*Exercise brief*:
Please state how many lines in the records contain the string "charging", with no words besides the number.

━━━━━━

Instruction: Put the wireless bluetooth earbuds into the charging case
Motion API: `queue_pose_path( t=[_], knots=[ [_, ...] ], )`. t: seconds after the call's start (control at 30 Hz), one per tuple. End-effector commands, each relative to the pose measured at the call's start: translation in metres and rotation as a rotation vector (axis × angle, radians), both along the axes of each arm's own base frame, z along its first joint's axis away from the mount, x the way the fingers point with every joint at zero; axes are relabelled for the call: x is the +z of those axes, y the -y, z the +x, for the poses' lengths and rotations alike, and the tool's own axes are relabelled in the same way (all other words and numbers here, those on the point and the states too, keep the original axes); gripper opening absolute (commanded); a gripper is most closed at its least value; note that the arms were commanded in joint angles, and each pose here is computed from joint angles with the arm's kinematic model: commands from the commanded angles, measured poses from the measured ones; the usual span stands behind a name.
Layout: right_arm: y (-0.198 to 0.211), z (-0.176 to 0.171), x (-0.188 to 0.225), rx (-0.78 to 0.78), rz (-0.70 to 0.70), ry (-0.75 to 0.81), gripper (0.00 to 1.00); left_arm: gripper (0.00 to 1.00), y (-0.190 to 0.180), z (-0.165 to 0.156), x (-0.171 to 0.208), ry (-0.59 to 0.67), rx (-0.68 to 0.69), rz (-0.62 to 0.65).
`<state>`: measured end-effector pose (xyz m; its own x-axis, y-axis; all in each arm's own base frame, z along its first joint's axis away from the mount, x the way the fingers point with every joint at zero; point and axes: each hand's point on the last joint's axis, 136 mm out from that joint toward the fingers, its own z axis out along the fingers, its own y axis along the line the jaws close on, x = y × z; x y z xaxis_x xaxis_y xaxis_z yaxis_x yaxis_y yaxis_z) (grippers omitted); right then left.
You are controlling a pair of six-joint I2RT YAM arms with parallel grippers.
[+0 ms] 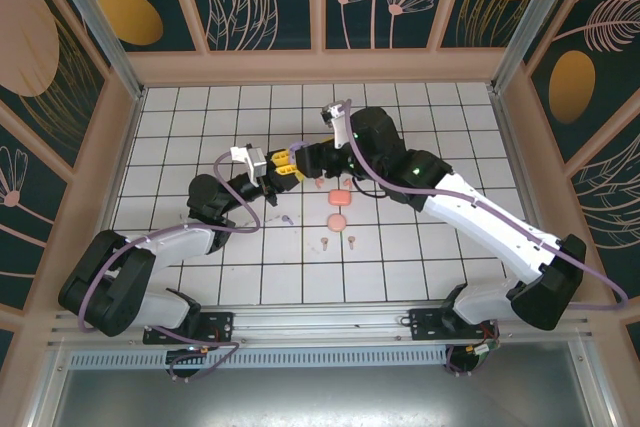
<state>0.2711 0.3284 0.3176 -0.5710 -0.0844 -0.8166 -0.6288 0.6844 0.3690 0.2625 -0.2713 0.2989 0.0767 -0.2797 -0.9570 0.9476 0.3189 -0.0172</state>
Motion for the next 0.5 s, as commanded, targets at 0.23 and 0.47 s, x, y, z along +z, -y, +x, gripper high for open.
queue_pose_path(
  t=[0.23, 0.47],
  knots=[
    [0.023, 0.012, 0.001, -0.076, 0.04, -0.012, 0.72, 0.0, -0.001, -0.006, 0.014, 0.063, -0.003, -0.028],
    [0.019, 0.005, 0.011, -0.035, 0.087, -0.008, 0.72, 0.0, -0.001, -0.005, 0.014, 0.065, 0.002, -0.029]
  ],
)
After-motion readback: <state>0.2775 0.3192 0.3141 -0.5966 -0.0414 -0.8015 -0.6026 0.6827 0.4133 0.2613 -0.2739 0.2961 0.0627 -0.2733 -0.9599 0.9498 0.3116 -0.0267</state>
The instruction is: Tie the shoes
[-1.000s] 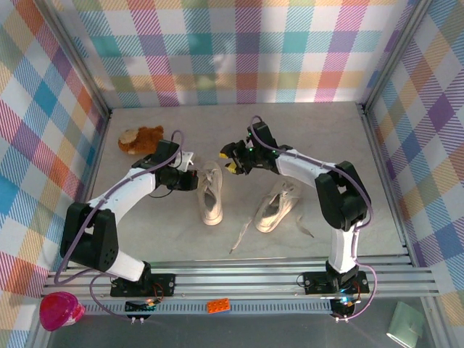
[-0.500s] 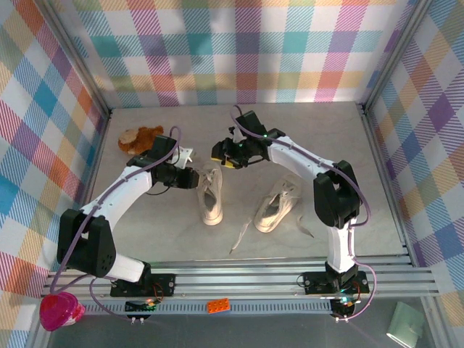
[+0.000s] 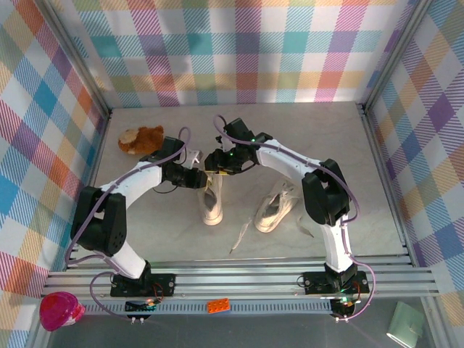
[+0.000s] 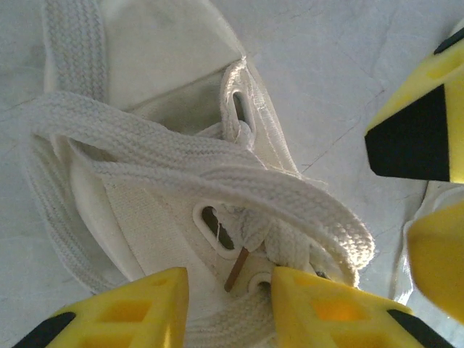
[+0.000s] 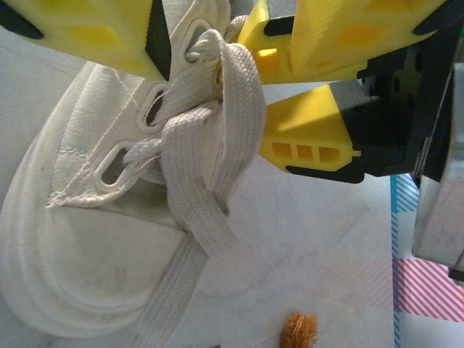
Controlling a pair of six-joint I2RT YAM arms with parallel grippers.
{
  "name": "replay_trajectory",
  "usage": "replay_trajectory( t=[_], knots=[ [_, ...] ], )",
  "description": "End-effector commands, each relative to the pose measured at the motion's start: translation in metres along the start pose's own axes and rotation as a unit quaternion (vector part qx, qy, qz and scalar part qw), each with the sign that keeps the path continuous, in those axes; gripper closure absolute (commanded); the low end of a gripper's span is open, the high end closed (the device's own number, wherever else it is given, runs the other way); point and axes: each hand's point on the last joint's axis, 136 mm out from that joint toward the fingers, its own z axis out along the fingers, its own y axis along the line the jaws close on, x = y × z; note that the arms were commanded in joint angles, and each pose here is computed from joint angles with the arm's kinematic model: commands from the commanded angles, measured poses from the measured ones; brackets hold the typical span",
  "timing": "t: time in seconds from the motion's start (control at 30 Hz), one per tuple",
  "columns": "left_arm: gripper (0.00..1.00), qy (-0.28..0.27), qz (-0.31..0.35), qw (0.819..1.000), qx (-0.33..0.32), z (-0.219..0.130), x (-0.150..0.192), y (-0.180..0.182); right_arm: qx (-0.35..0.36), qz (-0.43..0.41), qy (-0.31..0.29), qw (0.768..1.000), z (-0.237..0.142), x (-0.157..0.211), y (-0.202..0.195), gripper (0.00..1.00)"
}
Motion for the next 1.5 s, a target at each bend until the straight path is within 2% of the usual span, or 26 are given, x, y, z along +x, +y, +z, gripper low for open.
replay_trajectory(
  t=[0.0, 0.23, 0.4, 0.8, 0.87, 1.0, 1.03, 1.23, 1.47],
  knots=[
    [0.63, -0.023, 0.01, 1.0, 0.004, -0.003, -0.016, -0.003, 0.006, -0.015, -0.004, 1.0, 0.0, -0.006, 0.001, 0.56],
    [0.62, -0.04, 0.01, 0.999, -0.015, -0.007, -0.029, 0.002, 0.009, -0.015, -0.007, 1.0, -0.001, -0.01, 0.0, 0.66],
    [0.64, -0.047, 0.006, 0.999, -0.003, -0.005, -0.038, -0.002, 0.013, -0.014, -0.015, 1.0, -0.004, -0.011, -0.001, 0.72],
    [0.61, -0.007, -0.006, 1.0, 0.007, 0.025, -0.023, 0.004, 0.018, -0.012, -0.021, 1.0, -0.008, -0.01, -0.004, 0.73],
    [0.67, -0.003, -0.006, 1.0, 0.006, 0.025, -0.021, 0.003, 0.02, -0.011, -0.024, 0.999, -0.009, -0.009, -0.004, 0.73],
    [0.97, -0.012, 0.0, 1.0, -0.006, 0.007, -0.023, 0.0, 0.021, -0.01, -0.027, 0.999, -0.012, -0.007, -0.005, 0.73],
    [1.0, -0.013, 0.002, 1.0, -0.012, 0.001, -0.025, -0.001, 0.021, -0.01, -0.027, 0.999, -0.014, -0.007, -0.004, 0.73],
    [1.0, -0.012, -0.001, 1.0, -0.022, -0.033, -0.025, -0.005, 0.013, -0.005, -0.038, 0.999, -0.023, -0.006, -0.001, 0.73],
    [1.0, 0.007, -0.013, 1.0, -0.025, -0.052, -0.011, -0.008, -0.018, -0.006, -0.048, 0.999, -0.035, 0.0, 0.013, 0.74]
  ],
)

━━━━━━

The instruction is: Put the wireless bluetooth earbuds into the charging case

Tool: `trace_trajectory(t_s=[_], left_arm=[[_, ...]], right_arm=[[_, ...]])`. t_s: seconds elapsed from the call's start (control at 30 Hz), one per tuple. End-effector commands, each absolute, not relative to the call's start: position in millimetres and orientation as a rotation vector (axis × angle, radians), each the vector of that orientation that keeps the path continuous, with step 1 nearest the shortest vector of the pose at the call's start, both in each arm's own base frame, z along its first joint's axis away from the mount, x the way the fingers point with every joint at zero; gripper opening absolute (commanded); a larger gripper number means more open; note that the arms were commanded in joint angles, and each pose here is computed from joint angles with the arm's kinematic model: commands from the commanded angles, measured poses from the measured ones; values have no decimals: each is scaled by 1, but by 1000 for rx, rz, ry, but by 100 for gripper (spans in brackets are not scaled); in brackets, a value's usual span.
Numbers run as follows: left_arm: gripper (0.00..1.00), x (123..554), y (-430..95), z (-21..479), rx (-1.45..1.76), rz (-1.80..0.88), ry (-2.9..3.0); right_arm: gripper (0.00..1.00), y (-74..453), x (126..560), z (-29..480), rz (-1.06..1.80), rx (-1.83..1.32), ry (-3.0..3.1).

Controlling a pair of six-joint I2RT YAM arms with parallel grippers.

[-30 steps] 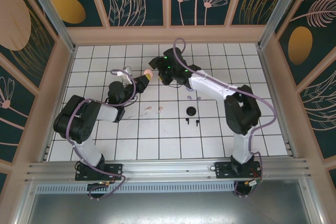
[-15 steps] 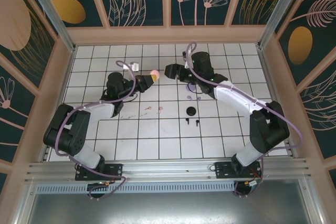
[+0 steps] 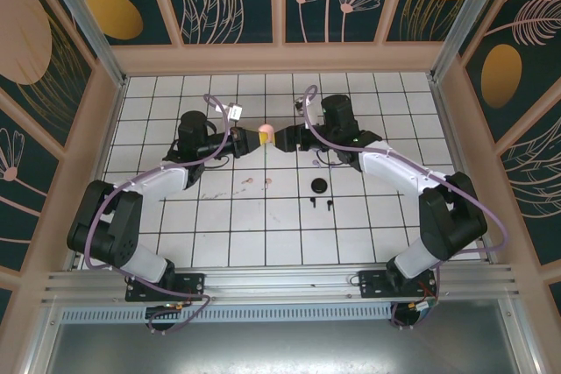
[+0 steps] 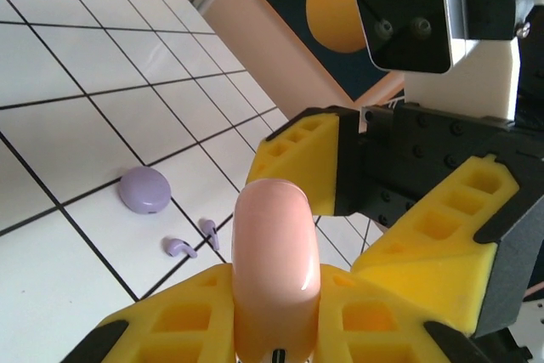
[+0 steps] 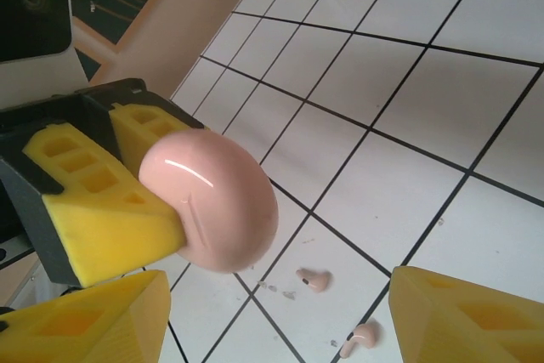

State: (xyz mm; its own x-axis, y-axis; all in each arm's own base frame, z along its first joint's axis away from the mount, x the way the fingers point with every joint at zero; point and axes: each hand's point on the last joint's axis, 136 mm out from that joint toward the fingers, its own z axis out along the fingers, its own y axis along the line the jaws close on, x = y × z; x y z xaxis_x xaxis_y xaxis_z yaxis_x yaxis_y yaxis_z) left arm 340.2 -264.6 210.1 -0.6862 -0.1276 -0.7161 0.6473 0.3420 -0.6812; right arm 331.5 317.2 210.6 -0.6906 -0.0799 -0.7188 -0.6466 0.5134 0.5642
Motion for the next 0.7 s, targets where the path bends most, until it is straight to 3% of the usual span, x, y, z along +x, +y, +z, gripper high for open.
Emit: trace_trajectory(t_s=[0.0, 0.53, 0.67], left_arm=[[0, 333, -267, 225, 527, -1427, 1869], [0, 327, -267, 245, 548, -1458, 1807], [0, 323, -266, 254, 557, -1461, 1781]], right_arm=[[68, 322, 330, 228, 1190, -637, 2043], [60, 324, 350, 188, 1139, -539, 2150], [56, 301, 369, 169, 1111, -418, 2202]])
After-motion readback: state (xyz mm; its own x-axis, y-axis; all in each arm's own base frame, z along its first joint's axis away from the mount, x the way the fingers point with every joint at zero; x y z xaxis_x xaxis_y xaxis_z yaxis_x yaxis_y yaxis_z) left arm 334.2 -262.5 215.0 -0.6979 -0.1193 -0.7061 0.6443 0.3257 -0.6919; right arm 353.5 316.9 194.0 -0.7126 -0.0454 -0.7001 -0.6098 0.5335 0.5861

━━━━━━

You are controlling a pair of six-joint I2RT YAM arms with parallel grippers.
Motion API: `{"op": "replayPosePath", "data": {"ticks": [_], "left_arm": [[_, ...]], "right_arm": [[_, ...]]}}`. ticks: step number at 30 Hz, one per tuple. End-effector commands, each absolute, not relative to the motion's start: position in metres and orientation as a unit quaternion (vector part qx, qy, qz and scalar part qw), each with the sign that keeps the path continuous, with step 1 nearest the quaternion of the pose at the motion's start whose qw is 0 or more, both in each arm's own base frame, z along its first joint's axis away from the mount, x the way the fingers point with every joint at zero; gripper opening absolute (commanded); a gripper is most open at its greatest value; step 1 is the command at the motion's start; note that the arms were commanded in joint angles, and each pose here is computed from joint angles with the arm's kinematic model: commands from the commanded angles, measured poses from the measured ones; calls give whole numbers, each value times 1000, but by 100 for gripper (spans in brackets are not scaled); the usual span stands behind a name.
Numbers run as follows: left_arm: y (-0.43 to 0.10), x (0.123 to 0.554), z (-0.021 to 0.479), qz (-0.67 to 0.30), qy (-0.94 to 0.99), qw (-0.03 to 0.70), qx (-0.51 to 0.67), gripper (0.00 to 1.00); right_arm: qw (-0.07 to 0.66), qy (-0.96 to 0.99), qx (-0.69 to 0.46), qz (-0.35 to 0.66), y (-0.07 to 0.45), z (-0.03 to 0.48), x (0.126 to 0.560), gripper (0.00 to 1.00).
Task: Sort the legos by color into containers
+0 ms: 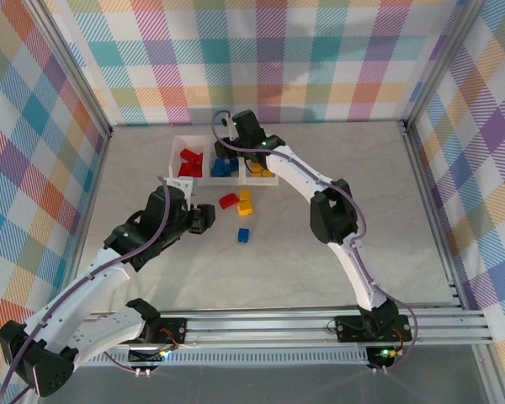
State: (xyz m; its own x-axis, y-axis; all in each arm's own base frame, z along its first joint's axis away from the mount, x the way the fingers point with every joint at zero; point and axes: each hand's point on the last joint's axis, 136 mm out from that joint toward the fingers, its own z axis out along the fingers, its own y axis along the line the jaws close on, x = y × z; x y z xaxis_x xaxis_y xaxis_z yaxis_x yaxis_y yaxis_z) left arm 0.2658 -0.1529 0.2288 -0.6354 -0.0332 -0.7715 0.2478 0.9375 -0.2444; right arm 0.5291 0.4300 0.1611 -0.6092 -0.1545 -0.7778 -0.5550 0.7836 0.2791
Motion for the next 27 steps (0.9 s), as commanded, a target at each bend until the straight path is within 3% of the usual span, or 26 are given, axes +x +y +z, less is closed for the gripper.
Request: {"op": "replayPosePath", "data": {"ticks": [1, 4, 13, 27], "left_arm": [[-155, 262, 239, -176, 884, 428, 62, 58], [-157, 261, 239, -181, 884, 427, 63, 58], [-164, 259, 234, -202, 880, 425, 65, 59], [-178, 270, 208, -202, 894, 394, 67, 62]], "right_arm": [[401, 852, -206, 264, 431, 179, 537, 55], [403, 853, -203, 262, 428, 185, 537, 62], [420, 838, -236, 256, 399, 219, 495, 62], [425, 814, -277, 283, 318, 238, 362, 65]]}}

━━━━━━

*Exercise answer*:
2